Выбрать главу

Измученная мать подходила к окну и, отвернув краешек занавеси, всматривалась в ночь. Ей казалось, что за ближайшими деревьями кто-то прячется, какая-то странная фигура, но всякий раз, когда она прижималась к окну — фигура исчезала. Но уверенность, что именно за ее окном наблюдают, ни на минуту не покидала Елену Федоровну. На второй или на третий день после того, как Галинке стало немного лучше, Елена Федоровна увидела, хорошо и отчетливо увидела за деревом силуэт шпика.

За палатой, где лежала с больной дочкой подпольщица Елена Федоровна Розмирович, велось наблюдение.

«Надо предупредить Николая. Зачем они установили здесь свой проклятый пост, разве они не знают, что от больной дочери я все равно не уйду? Охотятся за Колей, не иначе», — решила она и, когда муж пришел, поделилась с ним своими опасениями:

— Я думаю, Коля, здесь пахнет предательством.

— Пожалуй, — согласился Николай Васильевич. — Другим чем-либо трудно объяснить поголовные аресты. Охранке, по-видимому, известны не только клички, но и подлинные фамилии многих товарищей, будто у нее перед глазами подробнейшая карта конспиративных квартир. — Он ласкал Галю, которая никак не хотела его отпускать, ухватилась за палец и держала, ни на минуту не разжимая своего кулачка, говорил совершенно спокойно: — Судя по всему, меня сейчас не тронут, подождут, когда ты выйдешь из больницы, а потом постараются взять обоих сразу.
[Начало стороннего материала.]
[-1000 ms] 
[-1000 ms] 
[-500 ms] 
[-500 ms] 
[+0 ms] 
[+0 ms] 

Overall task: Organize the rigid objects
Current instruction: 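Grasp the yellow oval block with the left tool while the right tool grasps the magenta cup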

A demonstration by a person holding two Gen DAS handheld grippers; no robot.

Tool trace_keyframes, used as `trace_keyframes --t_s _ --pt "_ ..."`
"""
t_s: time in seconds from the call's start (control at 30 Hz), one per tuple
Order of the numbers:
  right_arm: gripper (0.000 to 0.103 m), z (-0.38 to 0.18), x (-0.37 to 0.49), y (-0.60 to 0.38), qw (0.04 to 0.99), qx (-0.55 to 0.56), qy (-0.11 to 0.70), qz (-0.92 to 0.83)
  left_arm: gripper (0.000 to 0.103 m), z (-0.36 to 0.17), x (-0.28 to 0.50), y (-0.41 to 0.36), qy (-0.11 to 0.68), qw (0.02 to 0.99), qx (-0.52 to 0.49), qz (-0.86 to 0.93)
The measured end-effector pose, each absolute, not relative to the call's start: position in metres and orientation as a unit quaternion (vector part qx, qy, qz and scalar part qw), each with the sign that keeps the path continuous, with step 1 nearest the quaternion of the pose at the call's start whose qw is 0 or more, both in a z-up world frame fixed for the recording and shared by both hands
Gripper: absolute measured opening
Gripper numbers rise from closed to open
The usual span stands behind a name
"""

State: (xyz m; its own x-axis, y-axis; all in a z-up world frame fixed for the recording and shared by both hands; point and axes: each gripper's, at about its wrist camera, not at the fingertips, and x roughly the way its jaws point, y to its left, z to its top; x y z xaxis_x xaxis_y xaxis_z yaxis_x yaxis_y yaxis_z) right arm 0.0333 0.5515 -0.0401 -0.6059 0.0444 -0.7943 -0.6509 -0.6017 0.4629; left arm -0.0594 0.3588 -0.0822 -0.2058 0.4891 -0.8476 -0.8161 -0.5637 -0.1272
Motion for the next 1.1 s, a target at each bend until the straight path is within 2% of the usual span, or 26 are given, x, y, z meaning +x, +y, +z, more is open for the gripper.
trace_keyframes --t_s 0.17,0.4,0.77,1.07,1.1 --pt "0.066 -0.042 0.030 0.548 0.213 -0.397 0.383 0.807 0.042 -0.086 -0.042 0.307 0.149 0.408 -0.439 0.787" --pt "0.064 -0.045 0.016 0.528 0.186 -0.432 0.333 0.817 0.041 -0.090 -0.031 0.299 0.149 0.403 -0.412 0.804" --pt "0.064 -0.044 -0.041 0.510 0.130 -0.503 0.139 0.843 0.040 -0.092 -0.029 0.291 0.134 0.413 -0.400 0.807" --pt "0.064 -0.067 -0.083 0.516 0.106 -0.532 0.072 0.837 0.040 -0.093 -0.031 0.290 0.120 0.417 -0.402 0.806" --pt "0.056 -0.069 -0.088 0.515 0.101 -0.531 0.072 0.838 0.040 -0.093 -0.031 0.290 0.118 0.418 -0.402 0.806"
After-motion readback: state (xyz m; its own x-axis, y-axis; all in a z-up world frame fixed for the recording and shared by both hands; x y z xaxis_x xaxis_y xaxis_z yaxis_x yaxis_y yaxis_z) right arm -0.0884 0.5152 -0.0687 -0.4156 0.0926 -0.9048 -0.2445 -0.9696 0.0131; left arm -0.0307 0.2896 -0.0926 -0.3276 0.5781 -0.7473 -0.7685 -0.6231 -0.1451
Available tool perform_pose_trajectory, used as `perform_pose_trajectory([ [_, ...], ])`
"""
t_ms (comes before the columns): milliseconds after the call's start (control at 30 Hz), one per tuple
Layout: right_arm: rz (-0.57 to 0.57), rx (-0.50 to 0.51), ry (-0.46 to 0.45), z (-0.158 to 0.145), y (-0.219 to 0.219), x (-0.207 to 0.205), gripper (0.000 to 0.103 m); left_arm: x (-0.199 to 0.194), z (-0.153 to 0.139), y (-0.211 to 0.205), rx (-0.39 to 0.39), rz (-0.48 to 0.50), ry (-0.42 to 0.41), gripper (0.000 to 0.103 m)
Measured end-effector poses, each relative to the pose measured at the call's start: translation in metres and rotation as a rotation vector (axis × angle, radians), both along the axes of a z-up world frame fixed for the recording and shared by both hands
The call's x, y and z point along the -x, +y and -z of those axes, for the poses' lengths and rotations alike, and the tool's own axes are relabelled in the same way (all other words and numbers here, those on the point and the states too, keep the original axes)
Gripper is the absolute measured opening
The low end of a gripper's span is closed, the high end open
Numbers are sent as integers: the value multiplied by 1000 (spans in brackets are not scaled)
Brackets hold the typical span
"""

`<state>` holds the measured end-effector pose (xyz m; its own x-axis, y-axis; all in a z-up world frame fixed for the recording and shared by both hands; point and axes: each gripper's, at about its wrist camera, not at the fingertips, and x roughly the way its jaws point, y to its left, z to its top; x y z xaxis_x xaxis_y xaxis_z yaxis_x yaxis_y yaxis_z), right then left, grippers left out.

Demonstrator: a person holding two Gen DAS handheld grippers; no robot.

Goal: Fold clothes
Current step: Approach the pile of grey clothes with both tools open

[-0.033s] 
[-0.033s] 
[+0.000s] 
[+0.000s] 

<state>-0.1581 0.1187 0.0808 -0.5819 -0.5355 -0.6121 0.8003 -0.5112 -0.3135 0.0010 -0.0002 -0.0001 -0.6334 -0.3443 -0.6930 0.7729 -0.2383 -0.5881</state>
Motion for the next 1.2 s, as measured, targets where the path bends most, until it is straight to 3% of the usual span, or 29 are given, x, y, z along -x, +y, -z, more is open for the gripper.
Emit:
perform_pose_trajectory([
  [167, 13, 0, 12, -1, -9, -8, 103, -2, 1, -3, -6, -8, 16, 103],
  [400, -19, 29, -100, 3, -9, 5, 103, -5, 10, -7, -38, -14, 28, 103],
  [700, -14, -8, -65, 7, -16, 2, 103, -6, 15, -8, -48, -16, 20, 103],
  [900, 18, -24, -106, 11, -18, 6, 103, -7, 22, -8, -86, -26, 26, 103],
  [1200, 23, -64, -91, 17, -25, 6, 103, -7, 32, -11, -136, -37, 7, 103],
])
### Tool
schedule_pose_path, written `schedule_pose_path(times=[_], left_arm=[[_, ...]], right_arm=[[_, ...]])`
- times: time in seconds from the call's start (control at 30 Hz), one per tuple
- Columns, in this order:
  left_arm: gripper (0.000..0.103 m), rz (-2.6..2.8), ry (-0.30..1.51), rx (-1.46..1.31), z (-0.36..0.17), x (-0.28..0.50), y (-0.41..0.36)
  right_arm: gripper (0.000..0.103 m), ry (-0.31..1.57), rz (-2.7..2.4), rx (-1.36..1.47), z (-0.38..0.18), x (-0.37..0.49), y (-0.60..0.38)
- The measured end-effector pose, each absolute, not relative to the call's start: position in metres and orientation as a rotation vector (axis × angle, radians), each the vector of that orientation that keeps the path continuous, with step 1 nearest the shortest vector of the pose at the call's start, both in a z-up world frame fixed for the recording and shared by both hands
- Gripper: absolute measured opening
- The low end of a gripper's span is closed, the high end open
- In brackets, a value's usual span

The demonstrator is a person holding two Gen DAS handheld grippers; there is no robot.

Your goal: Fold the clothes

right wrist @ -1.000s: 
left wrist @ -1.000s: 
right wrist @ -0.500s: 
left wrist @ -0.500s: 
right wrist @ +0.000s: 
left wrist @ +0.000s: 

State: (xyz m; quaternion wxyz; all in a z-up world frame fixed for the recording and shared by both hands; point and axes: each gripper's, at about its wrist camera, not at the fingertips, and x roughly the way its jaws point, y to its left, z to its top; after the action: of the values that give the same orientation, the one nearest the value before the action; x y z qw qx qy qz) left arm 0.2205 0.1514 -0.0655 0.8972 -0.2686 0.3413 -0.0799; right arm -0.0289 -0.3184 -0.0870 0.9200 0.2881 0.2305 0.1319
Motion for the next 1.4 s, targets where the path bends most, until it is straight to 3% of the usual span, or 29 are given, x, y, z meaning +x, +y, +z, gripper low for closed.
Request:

— Тебе надо непременно скрыться! — От волнения она переломила палочку сахарного петушка — гостинца для дочки, приглушила голос: — О нас не тревожься: врач теперь говорит, что опасность миновала. Видишь, уснула, а раньше не могла спать, совсем измучилась от бессонницы. Дай мне слово, что сегодня же уедешь.

— Уеду, Ленуша, обязательно уеду.

Он не уехал. Его арестовали при выходе из больницы, а Елену Федоровну в тот же день прямо из палаты увели на допрос. Потом учинили в палате обыск. Но ничего крамольного не нашли. Выручила Елену Федоровну расторопность, с какой она передала дочери важный документ, написанный на папиросной бумаге.

— Спрячь, — шепнула она Галинке, и та, понятливая не по годам, быстро сунула документ под парик своей куклы, прижала ее к груди и начала баюкать.

Некоторое время спустя полицейский докладывал начальству:

— Так что ничего не обнаружено, ваше благородие. Все переворошили, но ничего не нашли. — Полицейский словно оправдывался: — При ее положении да с больной дочерью не до политики, по себе знаю.

Он действительно многое знал, этот унтер с моржовыми усами. Отец пяти ребятишек, он недавно перенес горе: два близнеца скончались от глотошной в одночасье. Может, и в палате он совершил оплошность по этой самой причине: обыск делал, а перед глазами у него — детские гробы. На обыскиваемую смотрел с участием: «вот ведь горемыка». Не зверь же он, в самом деле, этот унтер Скрябов, не живодер, и у него, стало быть, есть родительское сердце. Он даже погладил Галю, отчего та съежилась и перестала дышать. «И чего здесь делать, чего искать? — подумал он тогда, — этак можно и в покойницкую с обыском нагрянуть», поэтому и остановил не в меру расторопного Пинчагина, маленького и черного, похожего на жука. Унтер недолюбливал этого Пинчу, считал — метит тот на его место; даже за куклу от усердия ухватился, а что в ней, в этой девчоночьей кукле, — опилки, куделя какая-нибудь.

— Вы простофиля, Скрябов, — лицо начальника нахмурилось, когда он услышал про куклу.

Унтер поежился от непривычного «вы»: прежний начальник никогда не «выкал» ихнему брату, часто выходил из себя, топал ногами, учинял разнос. Этот не такой. Вежливый. А посмотрит — насквозь просверлит взглядом. «Откуда его принесло на нашу голову?» — тоскливо думал Скрябов, по привычке таращась на начальство. Прежний любил, чтобы подчиненные «ели его глазами», а этого сразу и не поймешь, не знаешь, как ему потрафить. Поговаривали, что он переведен в Москву из Люблина, и фамилия у него как будто ласковая — Белонравов. Белый нрав, стало быть, не крутой, одним словом, тихий. Вот только глаза к переносице сбежались, будто двустволку на тебя навел, черт!

— Вы простофиля, Скрябов, — повторил Белонравов. — Плохо искали. Розмирович немедленно арестовать и вместе с дочкой доставить сюда.